Following the Weekend FT’s smooth (and expensive) guide to a weekend in Seoul — after which you would need a whole week to recover — the FT’s Korea Correspondent Anna Fifield has responded with a slightly more realistic schedule, published in their Korea supplement on 23 October. No ginseng facials, and no itineraries which assume that the whole population of Seoul has evacuated for the Chuseok holidays leaving the roads to just you and your taxi driver. Fifield’s weekend is for those curious about encountering Korean culture, while the Weekend FT’s is more designed for the business traveller with too much money to spend. So here goes:
Do a palace — the Deoksu-gung, Gyeongbok-gung or preferably the Changdeok-gung with the Secret Garden. Late morning, off to browse Namdaemun market. Buy some street food from any ajumma you happen to find there. Alternatively, browse Insadong and get lunch there. Follow this with a visit to the Jogyesa temple near Insadong:
Tea time: go to see a B-Boy show at the Chongdong art hall behind Deoksu-gung. Take a breather, then head south to check out the human handicrafts in the bars and restaurants of Gangnam — the creations of Korea’s finest plastic surgeons. Recommended restaurants are Tani Nomadic Bistro or Park (both behind the Galleria department store) while the cool bars are Circle, Spot, or S-bar.

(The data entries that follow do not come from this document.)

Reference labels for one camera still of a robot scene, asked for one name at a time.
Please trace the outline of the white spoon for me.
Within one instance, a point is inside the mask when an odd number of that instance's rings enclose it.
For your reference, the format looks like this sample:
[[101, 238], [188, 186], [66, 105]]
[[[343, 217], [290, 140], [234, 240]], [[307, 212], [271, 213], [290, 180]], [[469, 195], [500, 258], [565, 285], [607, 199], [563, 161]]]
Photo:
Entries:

Banish the cobwebs with a bracing stroll up Bukhansan and observe the crazy hiking gear worn by your fellow-walkers. Indulge in some hair of the dog at the bottom of the hill with some dongdong-ju to wash down your kimchi-jeon.

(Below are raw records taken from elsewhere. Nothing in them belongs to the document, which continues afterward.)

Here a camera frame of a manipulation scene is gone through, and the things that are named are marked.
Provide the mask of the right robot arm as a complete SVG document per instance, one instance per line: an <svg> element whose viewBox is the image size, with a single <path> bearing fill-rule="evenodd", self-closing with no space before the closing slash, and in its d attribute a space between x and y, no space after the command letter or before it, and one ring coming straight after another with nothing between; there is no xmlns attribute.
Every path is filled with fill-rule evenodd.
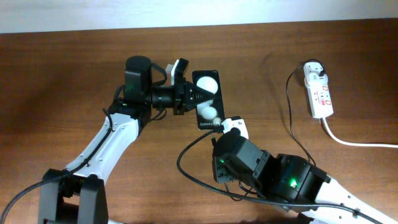
<svg viewBox="0 0 398 224"><path fill-rule="evenodd" d="M238 180L260 199L305 216L309 223L394 223L395 221L349 193L325 171L300 156L272 156L248 139L241 118L218 126L213 141L213 175L217 183Z"/></svg>

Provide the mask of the black Galaxy flip phone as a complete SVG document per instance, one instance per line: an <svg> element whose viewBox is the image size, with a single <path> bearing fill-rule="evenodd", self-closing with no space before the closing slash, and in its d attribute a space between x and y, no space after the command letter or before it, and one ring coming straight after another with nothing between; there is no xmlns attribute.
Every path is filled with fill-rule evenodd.
<svg viewBox="0 0 398 224"><path fill-rule="evenodd" d="M220 76L217 70L195 70L193 83L213 94L212 99L197 105L199 130L213 129L225 120Z"/></svg>

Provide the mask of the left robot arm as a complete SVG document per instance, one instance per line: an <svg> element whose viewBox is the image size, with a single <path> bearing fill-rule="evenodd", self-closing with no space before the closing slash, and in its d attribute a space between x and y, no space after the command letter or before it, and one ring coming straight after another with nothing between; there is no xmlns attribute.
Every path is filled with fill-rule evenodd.
<svg viewBox="0 0 398 224"><path fill-rule="evenodd" d="M39 223L111 223L105 185L118 160L153 120L152 109L171 108L175 115L212 100L215 94L186 81L188 61L173 66L172 85L153 82L152 70L167 72L145 56L126 60L125 81L104 111L100 131L85 150L64 170L49 169L40 190Z"/></svg>

Spend the afternoon at the National Museum of Korea (above) or the Leeum, and as the sun gets lower head back towards Samcheong-dong (“much cooler than tacky Insadong”) for a stroll and some window-shopping, with maybe a bite to eat in Dogahun (opposite the Gyeongbok-gung) or Sujebi in the heart of Samcheong-dong. Round off the day with some live music at Jazz Story.
That’s more my style of weekend, though it assumes an ability to overcome hangovers that I don’t possess any more, and I would also make sure I set aside time on the Saturday to visit Seoul Selection or the Royal Asiatic Society offices to stock up on books.
Sounds like I’ve got my next Seoul weekend break mapped out.